Also a little bit loud.

Last time I described how quantum field theory on generic curved spacetime

can be defined in terms of a functor. A functor

from the category of spacetimes

to the category of algebras

of observables.

And I showed that this structure implies

structures which had been discussed in physics long ago in terms of

the net of local algebras in the sense of Hagen-Kastler.

Now the formulation in terms of a functor

gives us new concepts by which we can

discuss these theories and the most important concept is the concept of natural transformations.

So one typical question in quantum field theory is when are two theories

equivalent? And often this is expressed in a rather vague way

but here we have a distinguished

concept of equivalence namely this is just a natural equivalence of functors.

So A equivalent to A'

if they are naturally

equivalent in the sense of category theory.
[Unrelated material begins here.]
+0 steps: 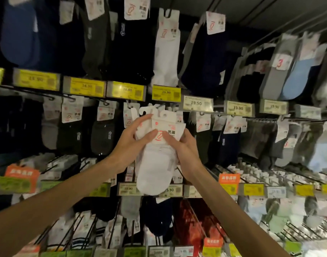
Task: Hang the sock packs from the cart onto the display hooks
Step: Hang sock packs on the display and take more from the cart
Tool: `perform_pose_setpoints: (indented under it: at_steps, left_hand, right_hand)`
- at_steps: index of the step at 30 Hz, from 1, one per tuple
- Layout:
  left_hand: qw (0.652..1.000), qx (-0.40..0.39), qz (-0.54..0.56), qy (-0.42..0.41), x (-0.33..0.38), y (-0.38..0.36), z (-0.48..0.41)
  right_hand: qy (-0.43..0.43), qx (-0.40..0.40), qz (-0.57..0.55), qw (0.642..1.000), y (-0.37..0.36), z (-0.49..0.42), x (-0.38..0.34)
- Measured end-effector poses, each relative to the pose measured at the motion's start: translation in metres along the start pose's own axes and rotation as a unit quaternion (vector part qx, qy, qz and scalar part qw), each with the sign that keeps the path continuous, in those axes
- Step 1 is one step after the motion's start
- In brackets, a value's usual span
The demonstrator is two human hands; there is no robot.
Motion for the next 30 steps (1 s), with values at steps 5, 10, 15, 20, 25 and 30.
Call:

So one would be the equivalence in the sense of physics which has to be

given a definition and the other is the definition within mathematics

and this definition exists and it seems that it covers all what we need for physics.

So what does it say that they are naturally equivalent? It says

there exists

isomorphisms

alpha m from A of m and A' of m

for every space time m such that

the following diagram is commutative so we have

embedding of n into n and then we have a corresponding embedding

of the algebra A of m as a subalgebra of A of n. We have

the isomorphism alpha m

mapping A of m into A' of m. We have

an embedding of A' of m and A' of n.

This was our definition of our

functor and by assumption we have

an isomorphism from A of n into A' of n.

And the naturality of this

equivalence is just the statement that this diagram is commutative.

So whether you make your computations on this side

or on this side this is completely irrelevant

because you can go in both directions. These alpha m's are automorphism

and you can do it locally and then embed your space time in a larger space time

but this will not change anything.

And of course you can also in the same way define

when is a theory a sub theory of another theory. This just would say

that you will replace isomorphism here by homomorphism. It's the same

commutative diagram.

Now there's another